Goal: To build an all-atom generative model that can be efficiently trained on a scale of 600,000 data points, possesses sufficient expressivity for sampling, and accounts for periodic interactions in the lattice during training without compromising scalability.

Core Idea: Abandon explicit equivariant architectures and lattice parameterization in favor of "direct training on Cartesian coordinates + SE(3) data augmentation" to learn symmetries. A "lattice-free" local shell sampling scheme, \(S^4\), inspired by the crystallization process, is used to allow the model to learn long-range periodic interactions without parameterizing the lattice, thereby scaling high-capacity Transformers to all-atom resolution.

Method¶

Overall Architecture¶

OXtal formalizes molecular CSP as a conditional probability inference: given a set of molecular graphs \(g\), sample physically distinct crystal configurations \([C]=[(L,B)]\) in the symmetry equivalence class quotient space \(M(g)=X(g)/\sim\). Overall, OXtal is an all-atom diffusion model conditioned on 2D molecular graphs, taking SMILES (chemical composition) as input and outputting 3D crystal structures with correct intramolecular conformations and periodic packing.

The core lies in decoupling "what to generate" (conformation + packing) from "how crystals are represented during training" (unit cell, \(Z\), etc.). It consists of three main components: first, the \(S^4\) training scheme crops a "local shell" centered around a target molecule from a supercell as a training sample (bypassing lattice parameterization); this cropped atomic cluster is fed into an all-atoms encoder to extract physical and structural features; these pass through a Pairformer backbone to propagate information among all atoms, yielding per-atom and atom-pair representations; finally, a diffusion module predicts the denoised coordinates conditioned on these representations.

%%{init: {'flowchart': {'rankSpacing': 24, 'nodeSpacing': 28, 'padding': 6, 'wrappingWidth': 400}}}%%
flowchart TD
    A["Input: 2D molecular graph / SMILES"] --> B["S^4 Stochastic Shell Sampling<br/>Cropping local shell from supercell"]
    B --> C["All-atom Encoder<br/>RDKit conformation + xTB features"]
    C --> D["Non-equivariant Pairformer Backbone<br/>SE(3) Augmentation for symmetry"]
    D --> E["Diffusion Module Denoising<br/>Predicting atomic coordinates"]
    E --> F["Output: 3D Crystal Structure<br/>Conformation + Periodic Packing"]

Key Designs¶

1. Stoichiometric Stochastic Shell Sampling (\(S^4\)): Bypassing lattice parameterization via local cropping without losing long-range information

Directly modeling the entire periodic lattice forces explicit parameterization of lattice vectors \(L\) and the unknown molecular copy number \(Z\), which is the root cause of scalability issues in equivariant CSP models. The starting point of \(S^4\) is a chemical observation: crystallization is a "local-to-global" process—once molecules are within contact distance, weak but specific interactions induce recurring packing motifs that propagate periodically. If the model learns to denoise these locally consistent neighborhoods, periodic structures can be recovered at inference.

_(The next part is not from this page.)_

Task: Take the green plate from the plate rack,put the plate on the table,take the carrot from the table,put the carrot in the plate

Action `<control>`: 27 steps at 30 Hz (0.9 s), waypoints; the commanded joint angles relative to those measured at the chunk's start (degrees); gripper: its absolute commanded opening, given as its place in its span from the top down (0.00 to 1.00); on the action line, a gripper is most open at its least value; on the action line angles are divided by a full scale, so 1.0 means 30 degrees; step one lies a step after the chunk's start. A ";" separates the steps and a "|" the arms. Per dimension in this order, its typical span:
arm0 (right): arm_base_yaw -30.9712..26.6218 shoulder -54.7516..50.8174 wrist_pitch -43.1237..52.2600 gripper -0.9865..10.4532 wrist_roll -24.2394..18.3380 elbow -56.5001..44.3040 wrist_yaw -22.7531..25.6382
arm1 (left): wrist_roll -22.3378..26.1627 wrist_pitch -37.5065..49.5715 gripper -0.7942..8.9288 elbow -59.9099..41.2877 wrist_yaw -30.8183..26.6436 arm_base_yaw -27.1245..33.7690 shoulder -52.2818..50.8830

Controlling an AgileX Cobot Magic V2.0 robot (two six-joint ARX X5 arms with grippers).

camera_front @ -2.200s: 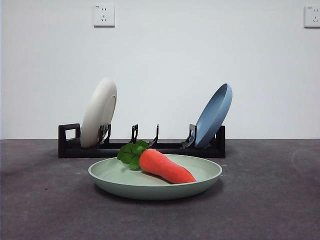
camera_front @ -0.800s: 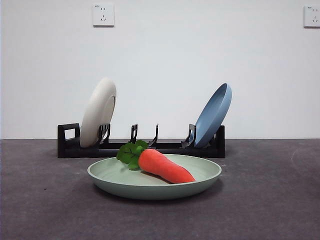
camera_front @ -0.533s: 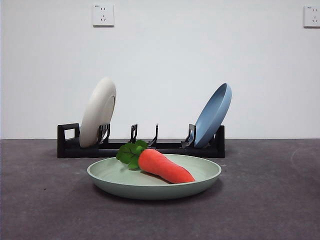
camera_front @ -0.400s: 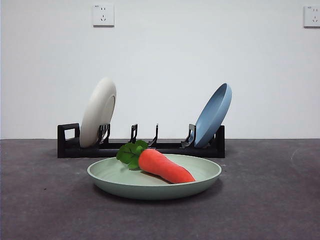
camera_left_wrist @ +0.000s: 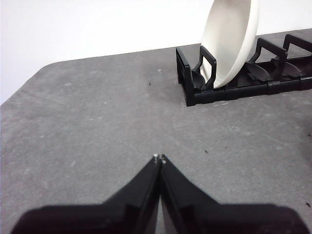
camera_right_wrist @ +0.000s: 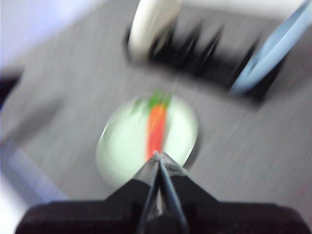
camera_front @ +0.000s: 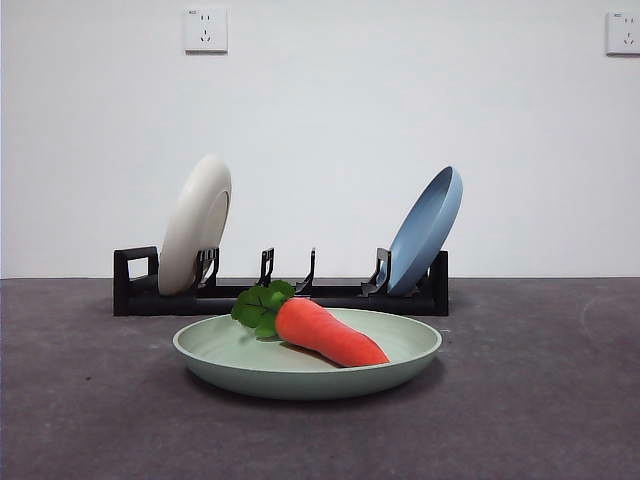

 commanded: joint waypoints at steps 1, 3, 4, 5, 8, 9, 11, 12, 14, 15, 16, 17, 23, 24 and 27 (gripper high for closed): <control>-0.1887 -0.1392 0.2586 0.91 -0.0248 -0.1800 -0.0007 | -0.0095 0.0102 0.92 -0.0233 0.0000 0.0044 -0.0051; -0.2951 -0.2331 0.4146 0.91 -0.0255 -0.3257 0.0000 | -0.0095 0.0102 0.92 -0.0233 0.0000 0.0044 -0.0051; -0.3439 -0.2841 0.5064 0.91 -0.0255 -0.4182 0.0015 | -0.0102 0.0102 0.92 -0.0233 0.0000 0.0044 -0.0051; -0.3810 -0.3279 0.5909 0.91 -0.0240 -0.5049 0.0022 | -0.0095 0.0102 0.92 -0.0233 0.0000 0.0044 -0.0051; -0.4867 -0.4685 0.8888 0.91 0.0350 -0.8218 0.0102 | -0.0102 0.0102 0.92 -0.0233 0.0000 0.0044 -0.0051; -0.5260 -0.5122 0.9843 0.91 0.0765 -0.9304 0.0146 | -0.0102 0.0102 0.92 -0.0233 0.0000 0.0044 -0.0051; -0.5989 -0.5909 1.1227 0.91 0.1588 -1.1132 0.0146 | -0.0095 0.0102 0.92 -0.0233 0.0000 0.0044 -0.0051; -0.6317 -0.6288 1.1744 0.91 0.1938 -1.1956 0.0138 | -0.0095 0.0102 0.92 -0.0233 0.0000 0.0044 -0.0051; -0.6739 -0.6994 1.2233 0.91 0.2259 -1.3180 0.0138 | -0.0095 0.0102 0.92 -0.0233 0.0000 0.0044 -0.0051; -0.6870 -0.7337 1.2313 0.91 0.2273 -1.3675 0.0146 | -0.0095 0.0102 0.92 -0.0233 0.0000 0.0044 -0.0051; -0.6980 -0.7643 1.2342 0.91 0.2273 -1.4090 0.0138 | -0.0095 0.0102 0.92 -0.0233 0.0000 0.0044 -0.0051; -0.7038 -0.7890 1.2320 0.91 0.2266 -1.4382 0.0153 | -0.0095 0.0102 0.92 -0.0233 0.0000 0.0044 -0.0051; -0.7329 -0.9158 1.2298 0.91 0.2295 -1.5795 0.0153 | -0.0095 0.0102 0.92 -0.0233 0.0000 0.0044 -0.0051; -0.7337 -0.9311 1.2247 0.91 0.2302 -1.5985 0.0160 | -0.0095 0.0102 0.92 -0.0233 0.0000 0.0044 -0.0051; -0.7337 -0.9726 1.2240 0.91 0.2353 -1.6451 0.0160 | -0.0095 0.0102 0.92 -0.0233 0.0000 0.0044 -0.0051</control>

Specifically, in a supercell \(C(U)=(LU, B(U))\), the molecular contact graph is defined using the minimum image intermolecular distance \(d_{\min}(m,m')=\min_{x\in X(m), x'\in X(m')}\|x-x'\|_2\). Concentric shells are constructed around a uniformly sampled center molecule \(m_c\) with a fixed contact radius \(r_{cut}\):

\[S_k(m_c)=\{m_i\in M:\, k\,r_{cut}\le d_{\min}(m_c,m_i)<(k+1)\,r_{cut}\}\]

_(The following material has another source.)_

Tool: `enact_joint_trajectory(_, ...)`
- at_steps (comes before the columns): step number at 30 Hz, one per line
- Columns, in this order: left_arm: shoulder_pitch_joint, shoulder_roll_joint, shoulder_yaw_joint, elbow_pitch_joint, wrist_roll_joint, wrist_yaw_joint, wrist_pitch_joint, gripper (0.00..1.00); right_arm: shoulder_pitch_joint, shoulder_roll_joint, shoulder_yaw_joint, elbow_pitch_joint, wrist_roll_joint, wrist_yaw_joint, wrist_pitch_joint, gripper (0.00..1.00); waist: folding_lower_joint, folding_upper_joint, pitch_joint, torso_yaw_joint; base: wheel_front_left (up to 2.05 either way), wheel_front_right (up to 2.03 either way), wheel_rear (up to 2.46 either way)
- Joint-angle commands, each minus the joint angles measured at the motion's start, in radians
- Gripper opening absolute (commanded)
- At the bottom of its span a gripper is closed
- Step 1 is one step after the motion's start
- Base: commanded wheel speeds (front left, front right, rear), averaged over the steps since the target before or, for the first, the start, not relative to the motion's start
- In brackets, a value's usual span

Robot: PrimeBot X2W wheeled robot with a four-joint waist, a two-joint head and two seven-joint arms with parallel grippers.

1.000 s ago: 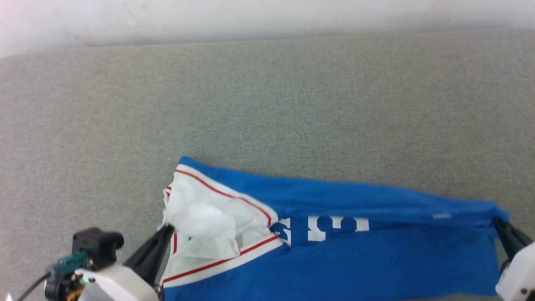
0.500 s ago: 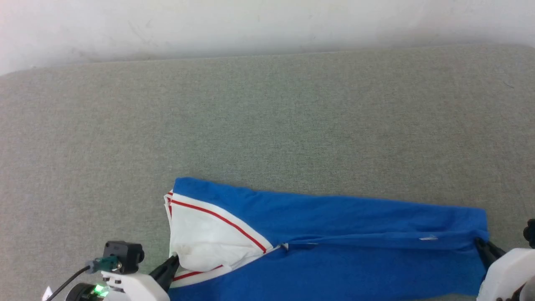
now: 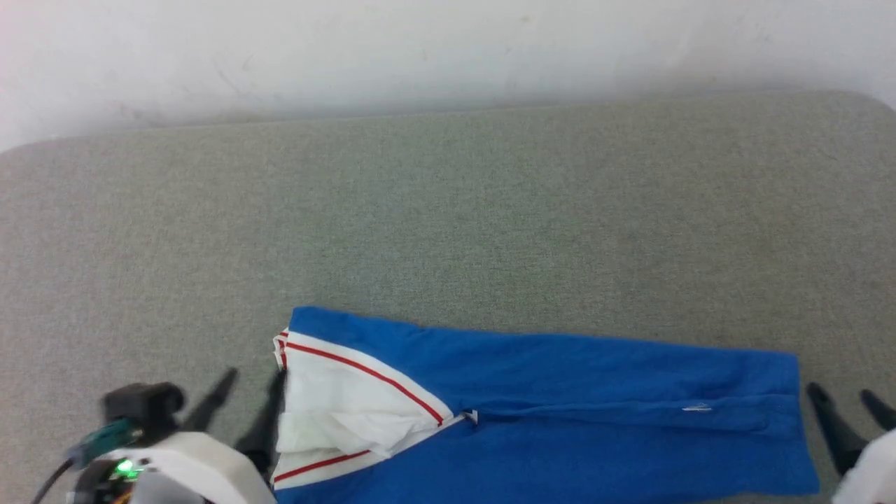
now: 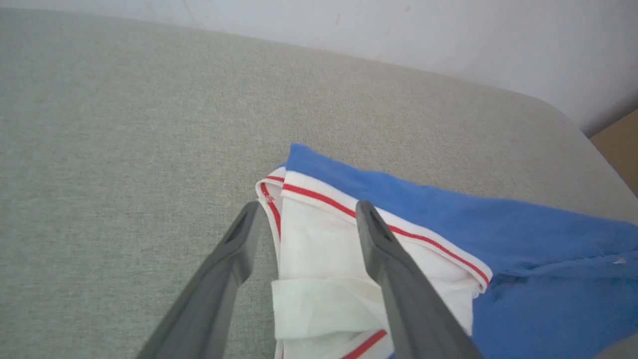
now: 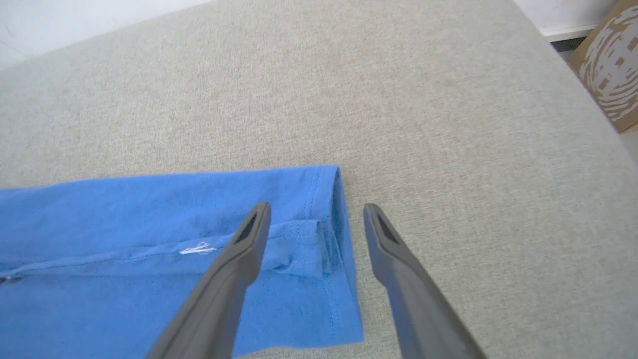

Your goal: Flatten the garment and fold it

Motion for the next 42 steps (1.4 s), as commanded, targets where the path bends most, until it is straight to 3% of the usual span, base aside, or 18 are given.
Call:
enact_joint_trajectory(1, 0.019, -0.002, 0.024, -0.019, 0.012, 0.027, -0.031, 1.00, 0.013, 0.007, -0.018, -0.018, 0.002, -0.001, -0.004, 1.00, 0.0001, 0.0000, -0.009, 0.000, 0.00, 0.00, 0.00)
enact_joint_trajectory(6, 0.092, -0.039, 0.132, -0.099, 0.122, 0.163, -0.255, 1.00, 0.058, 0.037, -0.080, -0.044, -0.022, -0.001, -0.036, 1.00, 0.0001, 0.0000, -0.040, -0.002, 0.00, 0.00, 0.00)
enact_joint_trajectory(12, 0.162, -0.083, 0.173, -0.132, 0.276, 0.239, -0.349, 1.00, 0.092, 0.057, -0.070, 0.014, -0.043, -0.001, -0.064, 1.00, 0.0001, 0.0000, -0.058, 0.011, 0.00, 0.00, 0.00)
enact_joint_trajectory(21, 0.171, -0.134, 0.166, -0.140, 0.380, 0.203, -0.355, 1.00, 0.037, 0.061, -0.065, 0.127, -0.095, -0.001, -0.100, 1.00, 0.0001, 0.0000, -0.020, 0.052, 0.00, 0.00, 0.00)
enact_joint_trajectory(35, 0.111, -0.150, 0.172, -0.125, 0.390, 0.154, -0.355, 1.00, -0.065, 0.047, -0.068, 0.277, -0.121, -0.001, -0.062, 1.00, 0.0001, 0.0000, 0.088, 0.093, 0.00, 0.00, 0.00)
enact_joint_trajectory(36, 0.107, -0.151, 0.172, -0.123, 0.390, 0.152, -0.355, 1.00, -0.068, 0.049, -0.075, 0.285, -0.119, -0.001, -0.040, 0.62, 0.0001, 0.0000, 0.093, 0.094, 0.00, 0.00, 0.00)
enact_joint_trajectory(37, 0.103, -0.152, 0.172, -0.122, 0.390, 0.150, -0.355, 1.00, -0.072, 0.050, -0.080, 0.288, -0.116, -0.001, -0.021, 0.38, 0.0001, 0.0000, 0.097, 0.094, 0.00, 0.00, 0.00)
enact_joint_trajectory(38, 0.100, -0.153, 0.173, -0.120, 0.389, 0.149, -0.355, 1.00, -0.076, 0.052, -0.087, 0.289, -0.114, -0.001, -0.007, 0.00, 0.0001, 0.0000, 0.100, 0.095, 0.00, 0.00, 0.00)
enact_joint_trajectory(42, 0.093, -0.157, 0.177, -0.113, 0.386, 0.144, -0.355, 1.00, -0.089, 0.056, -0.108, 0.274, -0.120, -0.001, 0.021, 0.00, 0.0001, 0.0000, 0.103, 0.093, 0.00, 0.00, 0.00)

The number of shells \(K\) is sampled \(K\sim\text{Uniform}(0,k_{max})\), and the molecular block \(V_K=\cup_{j=0}^{K}S_j\) is selected, capped by an atom token budget \(T_{max}\). When the outermost shell cannot fit, the frontier shell \(S_{K^\star}\) is sub-sampled "stoichiometrically"—if molecule type \(i\) appears \(N_i^{ASU}\) times in the asymmetric unit and \(N_i\) times in the shell, it is sampled with weight \(\omega_i\propto N_i^{ASU}/N_i\) to preserve the molecular ratio of the crystal. This "shell cropping" respects anisotropic packing motifs better than centroid-based or kNN cropping. Proposition 1 in the paper ensures that the boundary loss error decays with the cube root of the token count, \(\frac{L_\partial(A_{crop})}{T(A_{crop})}=O((1+r_{cut})\,T(A_{crop})^{-1/3})\), theoretically guaranteeing that local cropping retains sufficient long-range information.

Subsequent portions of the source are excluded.